** What the task asks **
Reproduce each line of the entries that carries "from".
#####
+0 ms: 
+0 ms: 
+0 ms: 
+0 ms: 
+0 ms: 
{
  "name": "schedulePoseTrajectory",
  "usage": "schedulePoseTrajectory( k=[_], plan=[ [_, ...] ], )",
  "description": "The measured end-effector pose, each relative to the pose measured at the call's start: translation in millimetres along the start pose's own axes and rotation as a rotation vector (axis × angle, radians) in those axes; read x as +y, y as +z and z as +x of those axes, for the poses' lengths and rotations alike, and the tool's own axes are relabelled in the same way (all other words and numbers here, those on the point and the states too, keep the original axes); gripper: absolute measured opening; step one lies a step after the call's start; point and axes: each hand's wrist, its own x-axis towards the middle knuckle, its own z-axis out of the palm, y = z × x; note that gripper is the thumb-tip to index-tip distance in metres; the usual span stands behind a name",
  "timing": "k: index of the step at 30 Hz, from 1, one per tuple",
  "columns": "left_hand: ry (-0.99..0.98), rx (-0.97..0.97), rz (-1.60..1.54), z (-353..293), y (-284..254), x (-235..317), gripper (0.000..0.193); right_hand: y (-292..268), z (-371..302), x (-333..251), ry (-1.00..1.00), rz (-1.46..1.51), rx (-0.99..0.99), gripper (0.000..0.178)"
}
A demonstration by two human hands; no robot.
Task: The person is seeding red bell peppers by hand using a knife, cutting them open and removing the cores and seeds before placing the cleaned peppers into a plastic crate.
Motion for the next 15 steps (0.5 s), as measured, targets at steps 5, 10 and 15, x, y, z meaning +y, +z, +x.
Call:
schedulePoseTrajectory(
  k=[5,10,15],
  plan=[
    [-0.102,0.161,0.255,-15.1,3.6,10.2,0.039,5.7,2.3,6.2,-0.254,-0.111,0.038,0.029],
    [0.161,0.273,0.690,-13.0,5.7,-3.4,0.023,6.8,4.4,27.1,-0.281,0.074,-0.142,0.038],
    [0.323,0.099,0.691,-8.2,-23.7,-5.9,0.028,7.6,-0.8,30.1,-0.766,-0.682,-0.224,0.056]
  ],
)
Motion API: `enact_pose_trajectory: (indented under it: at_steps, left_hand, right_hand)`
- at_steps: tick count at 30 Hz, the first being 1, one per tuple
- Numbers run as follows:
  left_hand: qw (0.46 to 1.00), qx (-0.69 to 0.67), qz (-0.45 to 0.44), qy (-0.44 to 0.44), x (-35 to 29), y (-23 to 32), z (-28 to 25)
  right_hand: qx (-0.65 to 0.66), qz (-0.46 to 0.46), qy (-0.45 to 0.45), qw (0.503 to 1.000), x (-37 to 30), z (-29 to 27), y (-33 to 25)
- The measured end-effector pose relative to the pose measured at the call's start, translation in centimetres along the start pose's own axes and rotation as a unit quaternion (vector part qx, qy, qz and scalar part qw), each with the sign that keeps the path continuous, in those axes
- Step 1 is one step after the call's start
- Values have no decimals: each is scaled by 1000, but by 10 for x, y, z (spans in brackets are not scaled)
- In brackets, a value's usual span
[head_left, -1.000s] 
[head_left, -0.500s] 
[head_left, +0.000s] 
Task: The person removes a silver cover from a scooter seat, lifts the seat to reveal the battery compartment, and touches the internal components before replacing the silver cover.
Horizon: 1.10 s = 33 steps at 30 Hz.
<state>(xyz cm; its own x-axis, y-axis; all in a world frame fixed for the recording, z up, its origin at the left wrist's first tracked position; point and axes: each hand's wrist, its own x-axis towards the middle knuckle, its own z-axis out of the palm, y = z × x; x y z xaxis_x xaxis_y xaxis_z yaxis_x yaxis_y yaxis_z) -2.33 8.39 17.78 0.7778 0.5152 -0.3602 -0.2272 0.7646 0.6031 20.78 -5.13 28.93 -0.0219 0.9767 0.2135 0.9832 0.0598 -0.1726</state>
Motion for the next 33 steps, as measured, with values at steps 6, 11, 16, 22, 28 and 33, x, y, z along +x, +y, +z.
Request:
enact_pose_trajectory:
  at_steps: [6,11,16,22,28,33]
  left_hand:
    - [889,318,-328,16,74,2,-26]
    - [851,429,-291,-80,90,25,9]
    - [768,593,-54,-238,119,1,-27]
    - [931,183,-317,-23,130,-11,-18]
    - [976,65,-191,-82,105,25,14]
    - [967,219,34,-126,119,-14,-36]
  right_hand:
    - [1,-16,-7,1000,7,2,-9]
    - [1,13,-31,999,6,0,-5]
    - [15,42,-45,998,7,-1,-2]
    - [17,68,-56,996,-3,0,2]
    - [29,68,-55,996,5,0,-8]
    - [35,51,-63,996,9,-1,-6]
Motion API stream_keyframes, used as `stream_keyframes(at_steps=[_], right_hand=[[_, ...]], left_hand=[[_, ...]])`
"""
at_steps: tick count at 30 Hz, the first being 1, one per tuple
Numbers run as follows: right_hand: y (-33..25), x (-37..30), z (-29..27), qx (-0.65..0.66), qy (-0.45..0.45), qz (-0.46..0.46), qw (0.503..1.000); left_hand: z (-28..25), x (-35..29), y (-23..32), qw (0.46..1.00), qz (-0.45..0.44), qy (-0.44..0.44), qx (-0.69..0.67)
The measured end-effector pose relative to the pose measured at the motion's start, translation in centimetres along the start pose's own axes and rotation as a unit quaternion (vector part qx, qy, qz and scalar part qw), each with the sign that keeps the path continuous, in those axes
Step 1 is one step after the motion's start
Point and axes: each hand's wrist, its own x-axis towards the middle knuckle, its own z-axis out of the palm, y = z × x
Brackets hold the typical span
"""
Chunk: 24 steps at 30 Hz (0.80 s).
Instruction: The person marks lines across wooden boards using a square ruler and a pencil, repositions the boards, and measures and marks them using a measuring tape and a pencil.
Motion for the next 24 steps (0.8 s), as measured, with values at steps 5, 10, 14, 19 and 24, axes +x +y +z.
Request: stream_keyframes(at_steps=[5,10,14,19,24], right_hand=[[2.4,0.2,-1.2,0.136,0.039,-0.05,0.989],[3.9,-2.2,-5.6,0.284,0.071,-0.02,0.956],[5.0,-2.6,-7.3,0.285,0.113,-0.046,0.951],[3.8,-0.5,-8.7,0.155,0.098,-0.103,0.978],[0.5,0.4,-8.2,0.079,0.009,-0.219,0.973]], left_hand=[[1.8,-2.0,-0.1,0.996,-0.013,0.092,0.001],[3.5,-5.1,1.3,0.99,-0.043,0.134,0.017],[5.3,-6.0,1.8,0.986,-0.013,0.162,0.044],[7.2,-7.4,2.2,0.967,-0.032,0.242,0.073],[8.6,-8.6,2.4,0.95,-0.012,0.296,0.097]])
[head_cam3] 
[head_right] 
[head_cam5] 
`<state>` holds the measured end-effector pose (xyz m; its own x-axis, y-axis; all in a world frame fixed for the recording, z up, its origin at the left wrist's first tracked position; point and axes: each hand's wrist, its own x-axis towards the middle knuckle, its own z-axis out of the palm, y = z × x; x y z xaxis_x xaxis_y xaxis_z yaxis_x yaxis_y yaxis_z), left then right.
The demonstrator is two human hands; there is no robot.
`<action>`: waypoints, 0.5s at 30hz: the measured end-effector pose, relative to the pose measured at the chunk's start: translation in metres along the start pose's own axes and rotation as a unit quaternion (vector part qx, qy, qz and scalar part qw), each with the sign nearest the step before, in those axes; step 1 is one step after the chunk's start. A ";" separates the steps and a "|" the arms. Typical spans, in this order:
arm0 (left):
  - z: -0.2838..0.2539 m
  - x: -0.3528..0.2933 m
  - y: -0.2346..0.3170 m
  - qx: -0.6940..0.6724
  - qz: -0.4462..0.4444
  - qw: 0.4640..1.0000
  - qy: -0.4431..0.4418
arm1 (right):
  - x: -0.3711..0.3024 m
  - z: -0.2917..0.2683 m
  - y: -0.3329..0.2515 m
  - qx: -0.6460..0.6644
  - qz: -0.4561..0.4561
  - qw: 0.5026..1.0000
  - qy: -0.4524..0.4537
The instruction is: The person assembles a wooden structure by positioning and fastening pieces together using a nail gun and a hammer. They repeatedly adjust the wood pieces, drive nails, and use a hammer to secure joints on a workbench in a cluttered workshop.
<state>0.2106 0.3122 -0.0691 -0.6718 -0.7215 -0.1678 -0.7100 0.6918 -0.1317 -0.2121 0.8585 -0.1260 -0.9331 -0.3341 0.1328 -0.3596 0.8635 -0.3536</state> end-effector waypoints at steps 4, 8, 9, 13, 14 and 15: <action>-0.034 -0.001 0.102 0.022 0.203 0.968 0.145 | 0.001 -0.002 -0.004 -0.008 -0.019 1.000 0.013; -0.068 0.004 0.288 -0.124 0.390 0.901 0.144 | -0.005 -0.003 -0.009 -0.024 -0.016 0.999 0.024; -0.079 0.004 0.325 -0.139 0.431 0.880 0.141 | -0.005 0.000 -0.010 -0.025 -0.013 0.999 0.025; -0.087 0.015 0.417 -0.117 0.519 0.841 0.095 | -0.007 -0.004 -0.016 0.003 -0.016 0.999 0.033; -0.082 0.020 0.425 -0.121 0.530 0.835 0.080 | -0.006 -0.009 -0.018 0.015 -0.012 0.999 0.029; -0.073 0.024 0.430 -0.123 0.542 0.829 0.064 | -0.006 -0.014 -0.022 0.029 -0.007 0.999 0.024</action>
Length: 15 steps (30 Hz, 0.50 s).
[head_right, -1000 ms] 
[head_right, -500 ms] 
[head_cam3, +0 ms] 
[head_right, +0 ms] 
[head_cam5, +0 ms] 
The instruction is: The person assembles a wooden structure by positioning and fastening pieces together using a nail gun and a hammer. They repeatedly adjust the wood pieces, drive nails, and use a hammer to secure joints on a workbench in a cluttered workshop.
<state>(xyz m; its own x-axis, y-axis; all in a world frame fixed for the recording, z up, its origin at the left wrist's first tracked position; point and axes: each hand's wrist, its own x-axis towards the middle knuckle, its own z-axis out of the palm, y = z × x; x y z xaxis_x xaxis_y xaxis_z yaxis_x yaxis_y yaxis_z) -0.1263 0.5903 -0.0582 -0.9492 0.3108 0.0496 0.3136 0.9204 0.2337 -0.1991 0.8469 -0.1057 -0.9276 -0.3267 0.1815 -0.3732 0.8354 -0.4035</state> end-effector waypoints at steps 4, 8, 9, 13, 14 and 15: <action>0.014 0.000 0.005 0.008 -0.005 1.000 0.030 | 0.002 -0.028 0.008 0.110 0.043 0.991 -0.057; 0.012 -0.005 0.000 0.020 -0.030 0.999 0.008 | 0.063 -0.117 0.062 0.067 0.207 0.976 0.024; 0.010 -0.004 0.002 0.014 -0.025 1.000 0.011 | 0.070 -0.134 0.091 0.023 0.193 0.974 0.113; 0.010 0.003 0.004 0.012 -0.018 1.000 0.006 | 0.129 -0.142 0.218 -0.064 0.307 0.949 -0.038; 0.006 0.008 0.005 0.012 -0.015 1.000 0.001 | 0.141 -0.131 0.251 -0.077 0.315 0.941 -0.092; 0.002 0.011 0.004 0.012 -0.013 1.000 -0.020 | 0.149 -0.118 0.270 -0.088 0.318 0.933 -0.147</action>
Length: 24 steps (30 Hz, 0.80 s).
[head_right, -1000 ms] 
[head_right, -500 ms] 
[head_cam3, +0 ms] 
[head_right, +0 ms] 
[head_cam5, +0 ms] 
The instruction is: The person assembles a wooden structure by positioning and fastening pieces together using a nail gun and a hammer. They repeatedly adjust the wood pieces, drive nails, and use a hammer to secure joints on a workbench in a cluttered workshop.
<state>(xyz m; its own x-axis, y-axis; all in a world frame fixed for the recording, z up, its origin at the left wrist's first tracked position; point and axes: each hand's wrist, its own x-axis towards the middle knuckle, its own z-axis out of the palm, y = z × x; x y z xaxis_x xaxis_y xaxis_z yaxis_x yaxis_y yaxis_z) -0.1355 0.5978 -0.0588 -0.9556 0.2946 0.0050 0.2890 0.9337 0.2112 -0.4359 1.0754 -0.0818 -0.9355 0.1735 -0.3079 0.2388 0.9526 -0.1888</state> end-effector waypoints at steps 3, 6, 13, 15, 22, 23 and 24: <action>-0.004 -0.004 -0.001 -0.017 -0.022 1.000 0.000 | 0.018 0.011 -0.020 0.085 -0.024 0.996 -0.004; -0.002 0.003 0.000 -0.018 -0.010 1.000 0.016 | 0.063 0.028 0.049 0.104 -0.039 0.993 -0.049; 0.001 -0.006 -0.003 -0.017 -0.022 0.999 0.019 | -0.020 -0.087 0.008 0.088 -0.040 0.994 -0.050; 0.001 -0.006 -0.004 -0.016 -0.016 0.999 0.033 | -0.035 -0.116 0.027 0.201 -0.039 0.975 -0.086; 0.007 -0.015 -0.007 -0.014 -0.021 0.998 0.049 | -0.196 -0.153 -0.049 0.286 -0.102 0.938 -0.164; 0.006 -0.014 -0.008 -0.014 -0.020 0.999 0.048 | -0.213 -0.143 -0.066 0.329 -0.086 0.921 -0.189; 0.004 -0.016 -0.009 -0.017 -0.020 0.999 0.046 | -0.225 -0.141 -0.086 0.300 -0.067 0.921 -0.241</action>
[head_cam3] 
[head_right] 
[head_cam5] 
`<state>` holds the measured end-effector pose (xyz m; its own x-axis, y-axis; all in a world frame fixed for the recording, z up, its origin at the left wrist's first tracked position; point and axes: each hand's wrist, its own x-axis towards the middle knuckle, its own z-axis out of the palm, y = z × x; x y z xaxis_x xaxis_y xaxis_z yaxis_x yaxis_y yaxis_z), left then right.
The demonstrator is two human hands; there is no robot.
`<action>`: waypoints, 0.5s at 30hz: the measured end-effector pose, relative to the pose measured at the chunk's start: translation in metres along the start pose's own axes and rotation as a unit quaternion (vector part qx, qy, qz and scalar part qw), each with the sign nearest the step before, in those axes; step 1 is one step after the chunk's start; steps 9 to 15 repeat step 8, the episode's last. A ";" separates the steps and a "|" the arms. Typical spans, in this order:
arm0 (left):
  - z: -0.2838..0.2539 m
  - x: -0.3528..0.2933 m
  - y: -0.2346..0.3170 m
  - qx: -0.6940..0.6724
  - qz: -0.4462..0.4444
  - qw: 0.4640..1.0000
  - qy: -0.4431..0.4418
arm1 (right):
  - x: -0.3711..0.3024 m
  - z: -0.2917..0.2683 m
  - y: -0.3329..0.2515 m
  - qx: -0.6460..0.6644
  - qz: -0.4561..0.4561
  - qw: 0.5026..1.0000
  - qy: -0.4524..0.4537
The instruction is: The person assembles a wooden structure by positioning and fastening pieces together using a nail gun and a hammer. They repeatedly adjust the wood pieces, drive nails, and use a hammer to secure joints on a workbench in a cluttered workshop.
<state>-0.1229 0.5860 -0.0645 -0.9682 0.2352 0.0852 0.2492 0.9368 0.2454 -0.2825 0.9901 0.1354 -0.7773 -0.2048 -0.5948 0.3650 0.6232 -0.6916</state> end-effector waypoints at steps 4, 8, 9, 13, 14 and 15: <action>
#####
** Expected answer **
  "timing": "k: index of the step at 30 Hz, from 1, one per tuple",
Task: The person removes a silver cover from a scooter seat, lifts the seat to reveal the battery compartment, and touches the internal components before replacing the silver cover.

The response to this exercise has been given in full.